How to create your first MysqlFailoverGroup

Use this guide to install Bloodraven and create a two-site MysqlFailoverGroup in a Kubernetes cluster. It is the shortest successful path for a first non-production group.

For a complete local demo with a dashboard, counter app, and chaos scenarios, use the Playground. For production dependency ownership, image pinning, monitoring, and NetworkPolicy, use Production Install.

Prerequisites

Kubernetes 1.27 or newer.
Helm 3.
Two sets of nodes, each labeled for a different site.
A working StorageClass for MySQL persistent volumes.
external-dns configured for your DNS provider.
The externaldns.k8s.io/v1alpha1 DNSEndpoint custom resource definition (CRD) installed in the cluster.
Optional: cert-manager, if you want Bloodraven to request certificates through spec.tls.issuerRef.

1. Install the operator

Add the Helm repository and install the operator:

helm repo add bloodraven https://raw.githubusercontent.com/shipstream/bloodraven/gh-pages
helm upgrade --install bloodraven bloodraven/bloodraven \
  --namespace bloodraven \
  --create-namespace

Verify that the operator is running:

kubectl rollout status deployment/bloodraven -n bloodraven
kubectl get crd mysqlfailovergroups.shipstream.io

You should see the bloodraven Deployment complete its rollout and the MysqlFailoverGroup CRD registered.

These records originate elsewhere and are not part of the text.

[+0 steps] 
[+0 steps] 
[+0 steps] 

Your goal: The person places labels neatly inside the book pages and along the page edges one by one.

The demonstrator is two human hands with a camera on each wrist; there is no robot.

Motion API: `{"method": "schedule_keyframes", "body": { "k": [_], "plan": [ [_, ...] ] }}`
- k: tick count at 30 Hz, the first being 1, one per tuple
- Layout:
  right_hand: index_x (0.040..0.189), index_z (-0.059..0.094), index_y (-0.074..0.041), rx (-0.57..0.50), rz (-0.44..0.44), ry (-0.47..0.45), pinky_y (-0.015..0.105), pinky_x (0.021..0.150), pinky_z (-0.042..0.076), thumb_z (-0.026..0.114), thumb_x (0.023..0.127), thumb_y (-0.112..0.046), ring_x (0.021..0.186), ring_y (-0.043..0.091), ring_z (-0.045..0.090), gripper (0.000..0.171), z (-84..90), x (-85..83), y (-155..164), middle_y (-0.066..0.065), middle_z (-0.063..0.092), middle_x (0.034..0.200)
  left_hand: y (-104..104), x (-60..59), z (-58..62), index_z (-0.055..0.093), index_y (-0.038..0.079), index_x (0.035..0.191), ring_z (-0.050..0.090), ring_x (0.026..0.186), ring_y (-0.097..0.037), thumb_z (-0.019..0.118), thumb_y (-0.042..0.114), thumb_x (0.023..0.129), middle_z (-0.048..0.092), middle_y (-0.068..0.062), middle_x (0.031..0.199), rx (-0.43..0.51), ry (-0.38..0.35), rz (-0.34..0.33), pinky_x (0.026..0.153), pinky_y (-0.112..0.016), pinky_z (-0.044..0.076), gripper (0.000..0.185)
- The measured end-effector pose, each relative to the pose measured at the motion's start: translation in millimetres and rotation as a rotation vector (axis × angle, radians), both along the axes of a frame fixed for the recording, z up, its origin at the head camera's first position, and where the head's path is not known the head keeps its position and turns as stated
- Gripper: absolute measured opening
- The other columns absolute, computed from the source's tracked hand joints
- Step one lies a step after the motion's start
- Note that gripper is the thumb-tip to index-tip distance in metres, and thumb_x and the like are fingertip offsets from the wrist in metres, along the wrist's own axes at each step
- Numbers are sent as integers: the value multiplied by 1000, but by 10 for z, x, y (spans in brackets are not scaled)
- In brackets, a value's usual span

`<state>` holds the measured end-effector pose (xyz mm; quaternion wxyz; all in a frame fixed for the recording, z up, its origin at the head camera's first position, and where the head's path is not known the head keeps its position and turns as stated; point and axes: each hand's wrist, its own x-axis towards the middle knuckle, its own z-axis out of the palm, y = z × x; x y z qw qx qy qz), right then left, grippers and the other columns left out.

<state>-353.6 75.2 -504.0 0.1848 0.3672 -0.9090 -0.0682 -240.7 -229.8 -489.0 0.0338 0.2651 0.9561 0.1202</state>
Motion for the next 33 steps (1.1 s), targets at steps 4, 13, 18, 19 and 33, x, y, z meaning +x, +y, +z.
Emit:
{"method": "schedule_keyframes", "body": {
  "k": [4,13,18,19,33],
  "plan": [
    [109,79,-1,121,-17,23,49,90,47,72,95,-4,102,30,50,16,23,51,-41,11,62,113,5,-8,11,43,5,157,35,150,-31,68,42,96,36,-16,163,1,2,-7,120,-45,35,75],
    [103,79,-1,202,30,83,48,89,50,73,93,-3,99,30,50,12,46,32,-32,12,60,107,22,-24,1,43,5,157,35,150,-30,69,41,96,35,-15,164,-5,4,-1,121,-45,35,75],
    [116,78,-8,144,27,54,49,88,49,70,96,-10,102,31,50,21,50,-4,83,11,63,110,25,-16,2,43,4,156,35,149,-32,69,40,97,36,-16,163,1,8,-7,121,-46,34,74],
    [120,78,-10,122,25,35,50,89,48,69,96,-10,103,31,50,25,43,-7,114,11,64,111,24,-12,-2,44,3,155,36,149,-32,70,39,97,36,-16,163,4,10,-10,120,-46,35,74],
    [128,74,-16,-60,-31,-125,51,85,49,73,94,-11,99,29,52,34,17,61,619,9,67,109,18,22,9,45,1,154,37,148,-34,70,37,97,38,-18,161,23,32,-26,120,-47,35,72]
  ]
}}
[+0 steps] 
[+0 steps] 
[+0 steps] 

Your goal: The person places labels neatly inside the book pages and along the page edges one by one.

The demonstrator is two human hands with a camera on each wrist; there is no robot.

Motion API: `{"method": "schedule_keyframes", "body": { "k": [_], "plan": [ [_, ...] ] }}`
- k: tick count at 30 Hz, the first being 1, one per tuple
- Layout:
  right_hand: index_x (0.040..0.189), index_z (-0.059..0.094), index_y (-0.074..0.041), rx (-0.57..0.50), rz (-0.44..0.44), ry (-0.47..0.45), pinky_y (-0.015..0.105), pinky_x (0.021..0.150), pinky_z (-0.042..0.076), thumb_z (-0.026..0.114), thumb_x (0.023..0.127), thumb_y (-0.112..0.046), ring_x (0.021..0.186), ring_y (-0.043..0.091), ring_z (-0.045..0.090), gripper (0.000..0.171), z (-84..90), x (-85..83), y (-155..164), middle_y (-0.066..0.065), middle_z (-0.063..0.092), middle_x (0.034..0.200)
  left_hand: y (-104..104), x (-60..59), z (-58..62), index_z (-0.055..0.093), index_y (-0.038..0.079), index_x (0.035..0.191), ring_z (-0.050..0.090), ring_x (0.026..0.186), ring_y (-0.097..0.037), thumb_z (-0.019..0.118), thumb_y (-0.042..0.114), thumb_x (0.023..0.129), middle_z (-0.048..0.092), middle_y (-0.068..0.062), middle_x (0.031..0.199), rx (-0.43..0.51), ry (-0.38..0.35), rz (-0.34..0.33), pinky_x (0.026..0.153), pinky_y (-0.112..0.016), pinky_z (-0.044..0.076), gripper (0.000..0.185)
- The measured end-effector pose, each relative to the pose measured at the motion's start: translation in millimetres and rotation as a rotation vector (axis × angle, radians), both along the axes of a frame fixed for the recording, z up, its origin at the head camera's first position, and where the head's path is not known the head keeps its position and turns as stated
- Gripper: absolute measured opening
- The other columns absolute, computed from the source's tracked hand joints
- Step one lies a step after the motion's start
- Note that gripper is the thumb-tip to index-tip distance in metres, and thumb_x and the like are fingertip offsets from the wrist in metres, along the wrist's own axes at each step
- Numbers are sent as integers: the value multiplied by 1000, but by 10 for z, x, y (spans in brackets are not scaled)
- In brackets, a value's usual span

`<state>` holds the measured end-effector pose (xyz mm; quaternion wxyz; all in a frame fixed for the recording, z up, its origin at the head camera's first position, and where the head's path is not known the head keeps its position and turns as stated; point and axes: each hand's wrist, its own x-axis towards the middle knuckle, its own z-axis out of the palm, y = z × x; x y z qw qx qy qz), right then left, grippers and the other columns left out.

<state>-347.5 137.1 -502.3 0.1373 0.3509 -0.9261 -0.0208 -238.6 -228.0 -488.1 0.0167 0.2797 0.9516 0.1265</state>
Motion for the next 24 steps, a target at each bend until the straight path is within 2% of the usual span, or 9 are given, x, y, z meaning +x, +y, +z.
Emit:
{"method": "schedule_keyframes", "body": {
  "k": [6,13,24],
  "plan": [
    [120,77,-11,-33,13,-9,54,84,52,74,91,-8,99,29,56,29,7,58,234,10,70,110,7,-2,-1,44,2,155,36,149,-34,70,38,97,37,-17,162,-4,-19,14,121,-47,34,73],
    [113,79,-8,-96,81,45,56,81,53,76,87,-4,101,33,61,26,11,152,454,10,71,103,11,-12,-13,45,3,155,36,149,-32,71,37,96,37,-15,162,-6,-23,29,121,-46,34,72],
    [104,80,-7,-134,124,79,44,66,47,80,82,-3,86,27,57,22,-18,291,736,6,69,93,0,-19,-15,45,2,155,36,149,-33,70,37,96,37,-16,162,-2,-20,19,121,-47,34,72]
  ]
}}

2. Create MySQL credentials

Create separate Secrets for operator and application credentials. Bloodraven uses the operator credentials to manage MySQL users and replication, and it uses the application credentials for app-facing access.

kubectl create secret generic mysql-operator-creds \
  --namespace default \
  --from-literal=username=bloodraven \
  --from-literal=password=OPERATOR_PASSWORD \
  --from-literal=MYSQL_ROOT_PASSWORD=ROOT_PASSWORD

kubectl create secret generic mysql-app-creds \
  --namespace default \
  --from-literal=username=app \
  --from-literal=password=APP_PASSWORD

Replace OPERATOR_PASSWORD, ROOT_PASSWORD, and APP_PASSWORD with real values before running the commands.

:::note Legacy DSN secret Bloodraven still accepts spec.secretName for older manifests that use one MySQL data source name (DSN) Secret. New installs should use spec.credentials.operatorSecret and spec.credentials.appSecret. :::

3. Label nodes by site

Label at least one node for each site. The labels must match the selectors you put in spec.sites[].taintNodeSelector.

kubectl label node NODE_IAD_1 \
  shipstream.io/failover-group.orders=true \
  shipstream.io/site.orders=iad

kubectl label node NODE_PDX_1 \
  shipstream.io/failover-group.orders=true \
  shipstream.io/site.orders=pdx

Replace NODE_IAD_1 and NODE_PDX_1 with real node names.

See Placement Contract for the full labeling and scheduling contract.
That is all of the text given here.